Study On Mineralogical Characteristics And Coal - Based Reduction - Magnetic Separation Technology Of Yunnan Magnesium - Depleted Lateritic Iron Ore

The comprehensive utilization of low grade nickel oxide ores is increasingly attracting people’s attention with the declining global reserves of nickel sulfide resource. This project develops a systematic research of mineralogy and phase transformation roasted at different temperatures for low-nickel magnesium-rich oxide ores in Yunnan province. Based on the analysis of thermodynamics, coal-based reduction and magnetic separation process was studied, which provide a theoretical support for the treatments of such Yunnan low-nickel magnesium-rich oxide ores in a short process, low costs and clean production way.Mineralogical analyses show that the low-nickel magnesium-rich oxide ores consist mainly of serpentine (about 87%) and ferruginous rock (about 10%), and the minor phases are chlorite, quartz, kaolinite and smectite. The content of nickel is 0.82% and phase analysis of nickel illustrates that 80.5% of the nickel is associated with serpentine as isomorphous substitution for magnesium while the others are present as nickel oxide, nickel supplied, adsorptive nickel and isomorphous substitution for iron in iron oxide.Phase transformation of the ore roasted at different temperatures (400～1300℃) in nitrogen atmosphere were systematically characterized by TG-DSC, XRD, FT-IR, SEM-EDS and BET techniques. The results show that almost no phase transformation occurred to the sample roasted at 400℃. Lizardite and chrysotile were transformed into an amorphous crystal structure at 610℃, which brought in many cracks in of the sample.
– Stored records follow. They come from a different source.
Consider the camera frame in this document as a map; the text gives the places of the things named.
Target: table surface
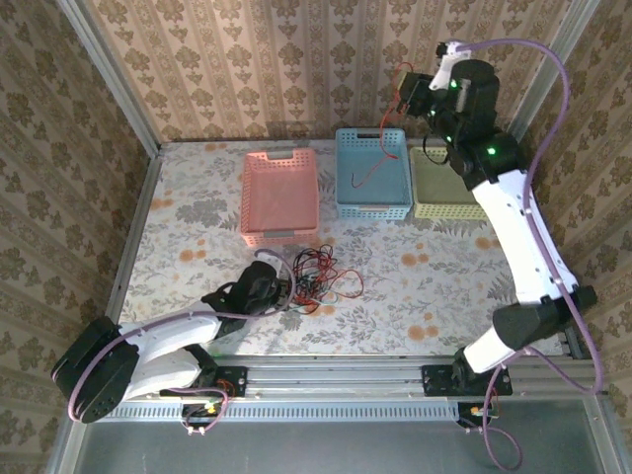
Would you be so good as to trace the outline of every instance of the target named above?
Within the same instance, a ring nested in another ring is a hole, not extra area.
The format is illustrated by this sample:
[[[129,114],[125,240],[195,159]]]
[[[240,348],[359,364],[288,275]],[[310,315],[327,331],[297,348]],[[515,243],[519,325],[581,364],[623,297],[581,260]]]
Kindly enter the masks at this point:
[[[238,355],[452,355],[514,301],[509,265],[487,221],[338,219],[333,140],[172,143],[147,216],[120,320],[142,321],[188,306],[252,262],[239,234],[244,156],[312,147],[317,156],[320,234],[340,269],[358,270],[361,298],[249,321],[211,346]],[[305,246],[277,249],[288,259]],[[341,290],[353,291],[352,278]],[[562,353],[557,337],[536,345]]]

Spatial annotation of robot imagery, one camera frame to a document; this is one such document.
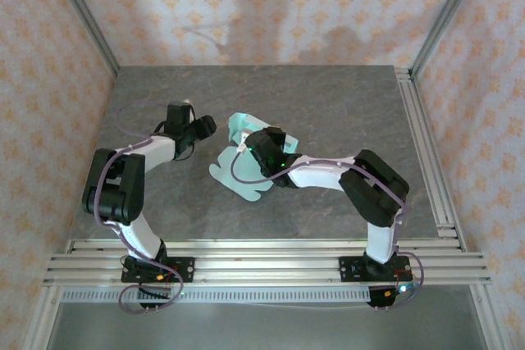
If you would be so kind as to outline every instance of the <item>patterned wallpaper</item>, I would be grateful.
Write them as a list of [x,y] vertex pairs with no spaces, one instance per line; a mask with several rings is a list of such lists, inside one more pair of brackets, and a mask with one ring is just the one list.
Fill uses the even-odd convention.
[[464,0],[421,78],[469,246],[525,344],[525,0]]
[[0,348],[62,251],[113,78],[68,0],[0,2]]
[[444,0],[87,0],[130,65],[411,66]]

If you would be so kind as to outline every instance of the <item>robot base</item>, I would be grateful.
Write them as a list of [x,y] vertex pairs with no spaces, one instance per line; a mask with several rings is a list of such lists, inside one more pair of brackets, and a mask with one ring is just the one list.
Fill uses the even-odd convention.
[[[195,259],[193,257],[163,257],[160,261],[165,266],[176,270],[185,283],[194,280]],[[179,282],[166,270],[161,270],[156,266],[148,264],[146,261],[127,256],[123,263],[121,282],[122,283],[173,283]]]
[[412,271],[410,260],[396,254],[385,264],[380,264],[366,255],[339,257],[341,282],[410,282]]

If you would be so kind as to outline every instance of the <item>robotic arm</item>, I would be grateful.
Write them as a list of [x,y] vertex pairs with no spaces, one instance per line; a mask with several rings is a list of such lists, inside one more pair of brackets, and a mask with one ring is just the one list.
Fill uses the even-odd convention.
[[[164,242],[153,233],[142,212],[144,176],[162,163],[177,160],[187,148],[213,135],[216,128],[210,115],[195,120],[191,104],[170,103],[163,131],[139,143],[140,148],[126,152],[122,152],[124,148],[102,148],[95,152],[82,196],[84,211],[94,213],[95,194],[103,177],[98,201],[103,223],[126,240],[128,252],[134,259],[147,257],[157,262],[166,259]],[[121,156],[103,174],[104,167],[119,152]]]
[[409,185],[377,154],[362,150],[356,157],[317,159],[283,153],[285,133],[275,127],[244,130],[239,151],[246,148],[261,173],[282,188],[319,187],[340,190],[368,222],[368,241],[363,263],[369,276],[388,280],[395,259],[396,219],[403,211]]

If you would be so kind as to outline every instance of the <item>table surface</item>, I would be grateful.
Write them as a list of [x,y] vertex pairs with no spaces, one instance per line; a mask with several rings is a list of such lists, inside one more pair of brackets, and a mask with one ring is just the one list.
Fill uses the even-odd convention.
[[[437,235],[418,155],[392,66],[165,66],[124,67],[100,133],[100,148],[138,142],[116,127],[116,112],[135,100],[168,104],[189,98],[197,117],[209,114],[217,132],[187,161],[146,174],[144,214],[165,240],[362,239],[367,222],[341,192],[273,186],[248,202],[208,172],[228,145],[228,119],[249,113],[280,126],[311,157],[377,153],[410,185],[409,217],[401,238]],[[128,107],[118,122],[150,134],[166,107]],[[80,209],[72,239],[113,239]]]

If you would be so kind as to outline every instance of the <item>floor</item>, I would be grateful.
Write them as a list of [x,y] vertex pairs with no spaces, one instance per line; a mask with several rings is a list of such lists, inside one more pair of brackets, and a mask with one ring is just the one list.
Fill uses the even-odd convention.
[[115,303],[65,303],[55,327],[49,350],[486,348],[468,286],[423,288],[410,307],[389,313],[363,304],[182,303],[132,316]]
[[[299,140],[311,157],[376,152],[411,188],[401,238],[434,238],[436,225],[391,66],[166,66],[125,67],[116,80],[98,146],[138,142],[116,123],[150,134],[165,107],[129,107],[134,100],[167,104],[189,98],[197,117],[209,114],[217,132],[191,159],[146,175],[144,214],[156,234],[177,239],[362,239],[366,221],[341,192],[272,187],[248,202],[208,173],[228,145],[229,117],[249,113]],[[72,239],[112,239],[80,209]]]

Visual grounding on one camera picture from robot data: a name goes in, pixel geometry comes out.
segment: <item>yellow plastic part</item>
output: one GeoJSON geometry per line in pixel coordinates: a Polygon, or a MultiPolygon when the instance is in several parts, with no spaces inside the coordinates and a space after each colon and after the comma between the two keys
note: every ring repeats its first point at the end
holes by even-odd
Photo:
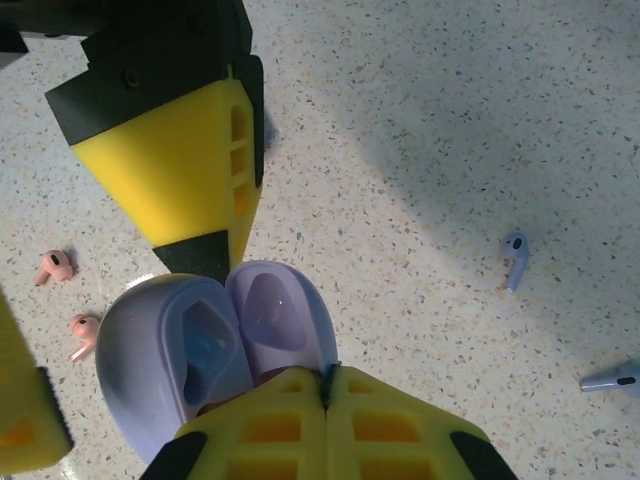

However, new magnesium silicate (forsterite and enstatite) were converted by the amorphous crystal structure at 800℃. Simultaneously, the surface area decreased.The effects of reducing temperature, reducing time and anthracite content on the process of coal-based reduction and magnetic separation were investigated by theoretical calculation and experiments. The results show that reducing temperature has the biggest impact on the phase transformation of product. The optimal conditions of the process were:reducing temperature 1250℃, reducing time 60 min and anthracite content 8%.A ferronickel with nickel grade of 2.56%, iron grade of 60.55%, and nickel and iron recovery of 15.18% and 30.45% respectively can be achieved.